Purpose.—Patients with daily or near-daily headaches are commonly seen in neurology practices and in headache subspecialty centers, but there is little information on the prevalence of this condition in the general population. We present the first US-based study describing the prevalence and characteristics of frequent headache in the general population.
Methods.—In Baltimore County, Maryland, 13 343 individuals 18 to 65 years of age were selected by random-digit dialing and interviewed by telephone about their headaches. Subjects reporting 180 or more headaches per year were classified as having frequent headache. Three mutually exclusive subtypes of frequent headache were identified: frequent headache with migrainous features, chronic tension-type headache, and unclassified frequent headache.
Results.—The overall prevalence of frequent headache was 4.1% (5.0% female, 2.8% male; 1.8:1 female to male ratio). Frequent headache was 33% more common in Caucasians (4.4%) than in African Americans (3.3%). In both males and females, prevalence was highest in the lowest educational category. Among frequent headache sufferers, more than half (52% female, 56% male) met criteria for chronic tension-type headache, almost one third (33% female, 25% male) met criteria for frequent headache with migrainous features, and the remainder (15% female, 19% male) were unclassified. Overall, 30% of female and 25% of male frequent headache sufferers met International Headache Society (IHS) criteria for migraine (with or without aura).
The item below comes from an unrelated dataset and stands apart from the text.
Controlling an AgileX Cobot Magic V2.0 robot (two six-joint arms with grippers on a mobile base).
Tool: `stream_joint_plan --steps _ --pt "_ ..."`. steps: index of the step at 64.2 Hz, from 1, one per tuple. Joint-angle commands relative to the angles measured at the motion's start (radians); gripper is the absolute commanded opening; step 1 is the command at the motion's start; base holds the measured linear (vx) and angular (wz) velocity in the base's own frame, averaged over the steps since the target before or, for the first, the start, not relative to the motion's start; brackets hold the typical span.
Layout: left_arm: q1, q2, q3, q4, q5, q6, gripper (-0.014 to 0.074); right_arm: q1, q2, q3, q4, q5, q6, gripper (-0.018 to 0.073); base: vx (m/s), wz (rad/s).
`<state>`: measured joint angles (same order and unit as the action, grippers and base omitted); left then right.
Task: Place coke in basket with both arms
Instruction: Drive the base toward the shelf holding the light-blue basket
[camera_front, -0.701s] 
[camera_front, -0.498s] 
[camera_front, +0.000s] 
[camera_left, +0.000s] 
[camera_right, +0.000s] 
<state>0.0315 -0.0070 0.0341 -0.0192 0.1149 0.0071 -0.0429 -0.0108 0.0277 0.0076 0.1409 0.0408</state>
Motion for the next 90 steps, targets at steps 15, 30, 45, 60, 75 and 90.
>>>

Conclusions.—Frequent headache is common in the general population and is more prevalent in Caucasians and in those with less than a high school education. Chronic tension-type headache is more common than frequent headache with migrainous features, though the latter is more disabling. Although more common in females than males, the female preponderance of frequent headache is less marked than in migraine. The sex ratio varies by frequent headache subtype.